_EXERCISE DIRECTIONS:_
Find how many lines in the material hold the word "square", then state that number and nothing more.

_COLLECTED MATERIAL:_
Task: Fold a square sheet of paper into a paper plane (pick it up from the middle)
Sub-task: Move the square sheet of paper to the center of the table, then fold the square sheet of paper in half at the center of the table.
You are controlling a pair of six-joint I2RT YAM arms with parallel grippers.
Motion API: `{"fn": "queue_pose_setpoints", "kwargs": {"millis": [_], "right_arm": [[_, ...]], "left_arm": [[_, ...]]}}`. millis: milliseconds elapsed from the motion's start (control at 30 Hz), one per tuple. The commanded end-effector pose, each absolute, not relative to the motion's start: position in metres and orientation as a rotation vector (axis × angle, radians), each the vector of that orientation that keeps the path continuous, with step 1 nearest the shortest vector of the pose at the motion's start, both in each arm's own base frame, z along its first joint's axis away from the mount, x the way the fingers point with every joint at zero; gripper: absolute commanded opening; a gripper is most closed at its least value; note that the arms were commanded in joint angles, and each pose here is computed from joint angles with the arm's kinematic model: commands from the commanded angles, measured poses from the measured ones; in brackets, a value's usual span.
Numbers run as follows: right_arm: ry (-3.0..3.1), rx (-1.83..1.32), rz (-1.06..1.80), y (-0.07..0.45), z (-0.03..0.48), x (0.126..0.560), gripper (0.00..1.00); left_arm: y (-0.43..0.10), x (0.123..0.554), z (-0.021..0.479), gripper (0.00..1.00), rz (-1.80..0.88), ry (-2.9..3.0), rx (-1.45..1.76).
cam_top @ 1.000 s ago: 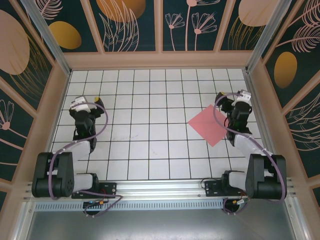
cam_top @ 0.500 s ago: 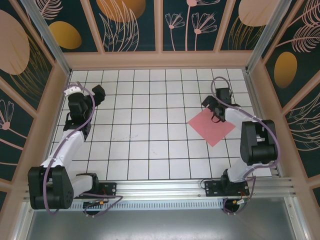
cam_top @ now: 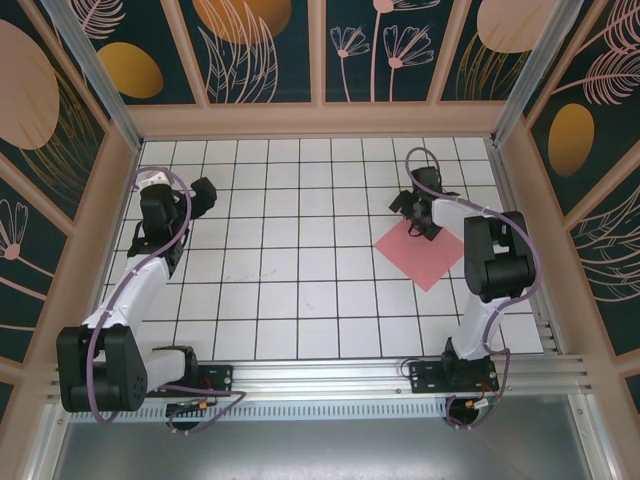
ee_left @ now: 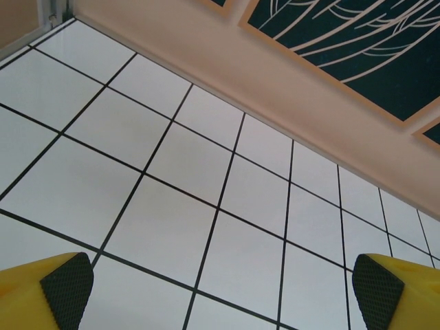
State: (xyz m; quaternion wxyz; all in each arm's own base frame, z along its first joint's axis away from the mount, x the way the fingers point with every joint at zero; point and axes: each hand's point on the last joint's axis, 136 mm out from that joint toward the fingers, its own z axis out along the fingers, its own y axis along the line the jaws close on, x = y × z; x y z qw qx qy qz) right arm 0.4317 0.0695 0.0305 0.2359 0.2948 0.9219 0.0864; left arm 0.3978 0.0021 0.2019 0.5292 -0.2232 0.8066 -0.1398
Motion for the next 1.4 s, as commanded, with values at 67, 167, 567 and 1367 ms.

_RESPONSE BELOW:_
2